How the FBI's corruption inquiry is undressing the myth of amateurism


By criminalizing violations in college sports, the US Department of Justice will make it so that it is not just the NCAA who runs the market but the state as well

A bombshell was dropped on the college basketball world this week as an FBI probe into the seedy underbelly of the sport has resulted in the arrest of 10 men, including four high-level assistant coaches under charges of “bribery conspiracy, solicitation of bribes, honest services fraud conspiracy, honest service fraud, conspiracy to commit wire fraud and Travel Act conspiracy.”

That laundry list of charges is impressive, but for those with any experience in how the world of college sports really works, it should come as no surprise.

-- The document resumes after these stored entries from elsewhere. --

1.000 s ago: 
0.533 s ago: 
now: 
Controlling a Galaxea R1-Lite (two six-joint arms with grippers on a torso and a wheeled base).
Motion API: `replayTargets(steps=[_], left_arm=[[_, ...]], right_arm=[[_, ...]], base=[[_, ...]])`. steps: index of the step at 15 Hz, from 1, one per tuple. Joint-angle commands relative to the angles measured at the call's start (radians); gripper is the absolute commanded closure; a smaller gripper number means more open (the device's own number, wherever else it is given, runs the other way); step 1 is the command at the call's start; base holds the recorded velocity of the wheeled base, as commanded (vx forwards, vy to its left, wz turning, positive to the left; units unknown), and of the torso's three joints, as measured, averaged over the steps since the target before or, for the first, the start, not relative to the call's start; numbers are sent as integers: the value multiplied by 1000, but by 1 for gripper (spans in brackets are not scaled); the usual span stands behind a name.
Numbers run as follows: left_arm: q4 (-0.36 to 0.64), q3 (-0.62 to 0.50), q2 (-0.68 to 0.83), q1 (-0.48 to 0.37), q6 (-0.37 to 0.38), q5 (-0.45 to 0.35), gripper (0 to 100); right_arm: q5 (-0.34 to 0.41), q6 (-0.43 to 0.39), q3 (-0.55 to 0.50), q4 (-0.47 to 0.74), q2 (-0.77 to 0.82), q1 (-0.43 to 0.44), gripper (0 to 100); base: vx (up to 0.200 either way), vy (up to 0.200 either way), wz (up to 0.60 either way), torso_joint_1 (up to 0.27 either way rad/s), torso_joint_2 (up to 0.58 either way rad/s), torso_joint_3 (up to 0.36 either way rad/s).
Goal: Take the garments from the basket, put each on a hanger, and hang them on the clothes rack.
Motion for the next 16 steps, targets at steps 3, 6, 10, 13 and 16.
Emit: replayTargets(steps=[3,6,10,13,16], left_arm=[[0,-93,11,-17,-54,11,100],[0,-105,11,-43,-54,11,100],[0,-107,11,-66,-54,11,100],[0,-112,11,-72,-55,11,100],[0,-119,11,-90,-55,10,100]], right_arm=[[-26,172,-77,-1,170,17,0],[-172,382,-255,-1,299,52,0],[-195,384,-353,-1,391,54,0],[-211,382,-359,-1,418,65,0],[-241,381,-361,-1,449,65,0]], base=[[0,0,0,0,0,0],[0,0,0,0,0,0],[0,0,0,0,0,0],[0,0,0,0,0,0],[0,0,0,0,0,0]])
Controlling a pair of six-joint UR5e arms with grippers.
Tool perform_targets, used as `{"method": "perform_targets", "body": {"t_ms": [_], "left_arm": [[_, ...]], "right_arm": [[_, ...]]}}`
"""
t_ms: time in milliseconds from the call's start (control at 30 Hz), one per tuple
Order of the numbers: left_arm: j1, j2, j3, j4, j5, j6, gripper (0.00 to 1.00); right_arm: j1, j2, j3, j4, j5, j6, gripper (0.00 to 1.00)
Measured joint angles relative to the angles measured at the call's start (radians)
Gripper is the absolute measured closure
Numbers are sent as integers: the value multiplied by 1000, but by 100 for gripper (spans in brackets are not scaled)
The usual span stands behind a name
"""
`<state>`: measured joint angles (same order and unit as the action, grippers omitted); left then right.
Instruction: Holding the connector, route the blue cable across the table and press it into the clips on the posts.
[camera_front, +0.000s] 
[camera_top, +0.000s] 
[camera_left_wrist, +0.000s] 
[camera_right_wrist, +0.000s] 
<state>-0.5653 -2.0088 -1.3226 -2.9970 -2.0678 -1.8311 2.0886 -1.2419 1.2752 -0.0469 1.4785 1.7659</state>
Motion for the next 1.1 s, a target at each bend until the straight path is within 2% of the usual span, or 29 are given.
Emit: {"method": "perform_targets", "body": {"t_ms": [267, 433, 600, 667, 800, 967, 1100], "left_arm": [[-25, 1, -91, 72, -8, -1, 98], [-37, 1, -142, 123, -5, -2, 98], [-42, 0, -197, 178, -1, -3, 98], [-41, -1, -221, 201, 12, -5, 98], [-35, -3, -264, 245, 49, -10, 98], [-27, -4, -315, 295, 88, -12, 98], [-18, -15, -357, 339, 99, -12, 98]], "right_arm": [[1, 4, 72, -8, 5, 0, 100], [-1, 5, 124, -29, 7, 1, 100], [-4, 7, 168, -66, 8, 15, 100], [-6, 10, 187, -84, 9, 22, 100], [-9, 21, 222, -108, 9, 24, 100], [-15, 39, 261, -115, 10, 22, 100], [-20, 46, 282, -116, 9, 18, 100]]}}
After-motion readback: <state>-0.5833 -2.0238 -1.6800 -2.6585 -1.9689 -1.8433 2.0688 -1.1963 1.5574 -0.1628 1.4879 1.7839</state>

Under-the-table cash contributions to entice players to come play college sports has been a reality of the game ever since its inception. It was true in the 1980s, when Southern Methodist University earned the NCAA’s death penalty because it failed to properly cover up its payments to 21 different athletes. It was true in the 1940s, when American University officials blew the whistle on postwar attempts to recruit players to college football squads with bribes. It was even true in the first decade of the 1900s, the earliest period of the organization that would become today’s NCAA, when McClure’s magazine broke the news that Ivy League schools were fielding teams of “phantom students,” and that Yale coach Walter Camp had a $100,000 slush fund from the school.

Related: Bribery and kickbacks: the FBI's college basketball sting has only just begun

[Chuck] PERSON and [Rashan] MICHEL, and others known and unknown, participated in a scheme to defraud by telephone, email and wire transfer of funds, among other means and methods, University-1 by facilitating and concealing bribe payments to student-athletes at University-1 and/or their families, thereby causing University-1 to continue to provide athletic scholarships to student-athletes who, in truth and in fact, were ineligible to compete as a result of the bribe payments.